Task requirements ->
Within the data below, find the string "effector" and return each line where it occurs.

── Collected material ──

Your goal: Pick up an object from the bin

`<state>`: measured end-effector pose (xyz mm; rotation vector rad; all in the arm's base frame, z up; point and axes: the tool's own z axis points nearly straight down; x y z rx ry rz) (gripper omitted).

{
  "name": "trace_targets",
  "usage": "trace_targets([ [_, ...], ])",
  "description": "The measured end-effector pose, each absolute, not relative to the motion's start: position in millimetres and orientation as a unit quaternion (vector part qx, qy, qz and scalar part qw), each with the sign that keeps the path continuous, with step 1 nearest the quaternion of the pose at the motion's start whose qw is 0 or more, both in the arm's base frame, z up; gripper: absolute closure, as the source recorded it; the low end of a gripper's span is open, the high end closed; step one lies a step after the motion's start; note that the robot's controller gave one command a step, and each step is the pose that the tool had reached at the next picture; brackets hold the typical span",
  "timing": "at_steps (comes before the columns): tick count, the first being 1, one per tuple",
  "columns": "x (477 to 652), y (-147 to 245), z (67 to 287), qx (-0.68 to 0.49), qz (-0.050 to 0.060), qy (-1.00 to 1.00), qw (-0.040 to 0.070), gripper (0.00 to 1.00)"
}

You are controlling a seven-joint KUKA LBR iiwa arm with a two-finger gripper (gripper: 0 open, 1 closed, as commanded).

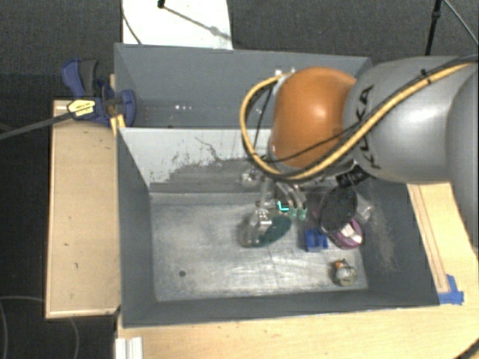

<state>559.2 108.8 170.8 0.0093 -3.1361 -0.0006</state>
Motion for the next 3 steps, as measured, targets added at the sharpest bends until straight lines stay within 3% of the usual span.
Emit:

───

Answer to this task ->
`<state>`: measured end-effector pose (xyz mm; rotation vector rad; all in the arm's base frame, z up; point and axes: the tool's own z axis points nearly straight down; x y z rx ry rz) (gripper omitted).
  "description": "The measured end-effector pose, each absolute, not relative to the motion's start: position in millimetres and orientation as a unit quaternion (vector part qx, qy, qz and scalar part qw), each with the sign that keeps the path continuous, with step 1 nearest the quaternion of the pose at the motion's start whose qw is 0 or more, both in the arm's base frame, z up; gripper: absolute closure, as the source recorded it; the low end of a gripper's span is open, the high end closed; step one lies a step after the motion's start; note that the robot's controller gave one command a step, and each step is the pose that the tool had reached at the next picture; brackets hold the typical span",

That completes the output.